Data section:
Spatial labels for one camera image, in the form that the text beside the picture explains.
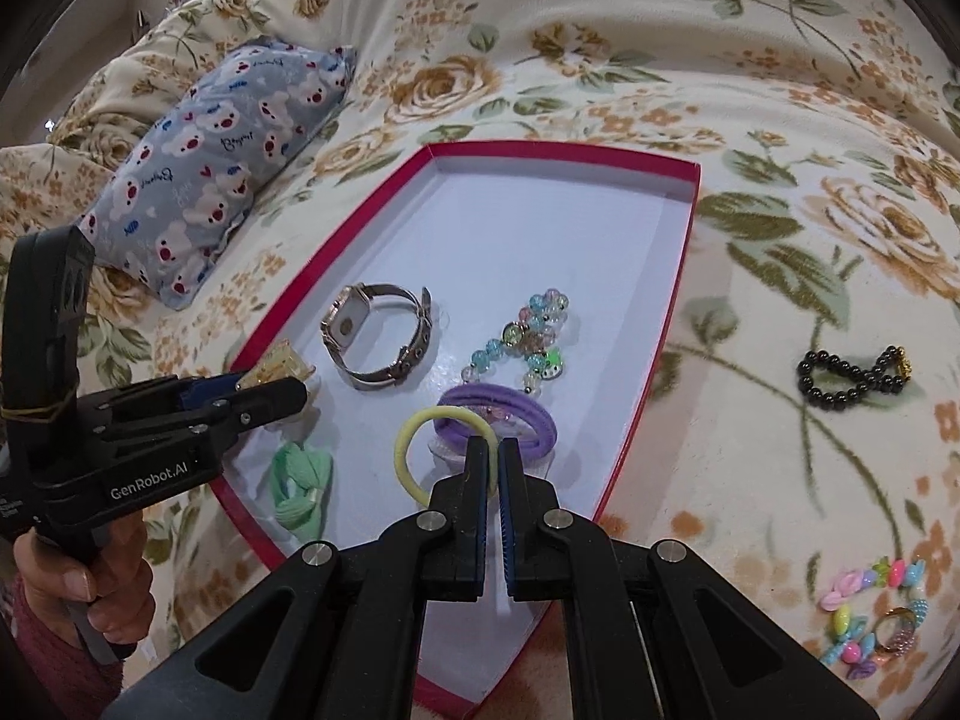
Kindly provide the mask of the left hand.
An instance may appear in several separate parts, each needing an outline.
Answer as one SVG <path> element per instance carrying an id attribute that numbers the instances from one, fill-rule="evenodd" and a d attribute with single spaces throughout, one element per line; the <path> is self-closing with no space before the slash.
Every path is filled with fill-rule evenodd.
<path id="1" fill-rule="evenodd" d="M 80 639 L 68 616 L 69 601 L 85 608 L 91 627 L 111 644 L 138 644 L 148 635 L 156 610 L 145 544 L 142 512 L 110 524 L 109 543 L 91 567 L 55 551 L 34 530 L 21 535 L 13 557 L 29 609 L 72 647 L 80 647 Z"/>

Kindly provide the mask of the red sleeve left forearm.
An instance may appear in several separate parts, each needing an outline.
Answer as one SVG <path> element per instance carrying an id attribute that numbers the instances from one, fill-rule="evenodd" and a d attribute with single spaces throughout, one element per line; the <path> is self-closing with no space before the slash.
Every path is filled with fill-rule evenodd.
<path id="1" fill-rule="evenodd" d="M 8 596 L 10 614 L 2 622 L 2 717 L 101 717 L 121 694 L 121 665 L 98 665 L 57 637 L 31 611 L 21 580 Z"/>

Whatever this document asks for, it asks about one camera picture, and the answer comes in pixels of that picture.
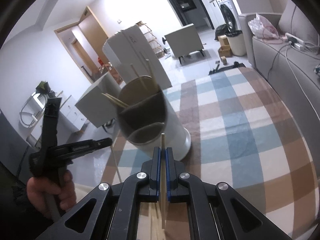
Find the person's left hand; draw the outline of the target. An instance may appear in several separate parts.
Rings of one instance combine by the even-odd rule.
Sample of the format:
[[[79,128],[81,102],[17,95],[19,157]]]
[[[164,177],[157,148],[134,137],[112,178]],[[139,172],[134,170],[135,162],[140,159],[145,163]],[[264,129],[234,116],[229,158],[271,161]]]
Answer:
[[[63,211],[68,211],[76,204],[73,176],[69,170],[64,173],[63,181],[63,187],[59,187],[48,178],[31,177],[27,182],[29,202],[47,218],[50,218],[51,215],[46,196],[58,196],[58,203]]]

To do: Which lines of the records above hold the word "left"? Copy each one out.

Exercise result:
Kindly provide the mask of the left hand.
Kindly provide the mask of the red sleeve left forearm.
Find the person's left hand; draw the outline of the target. An instance may appear in several separate parts.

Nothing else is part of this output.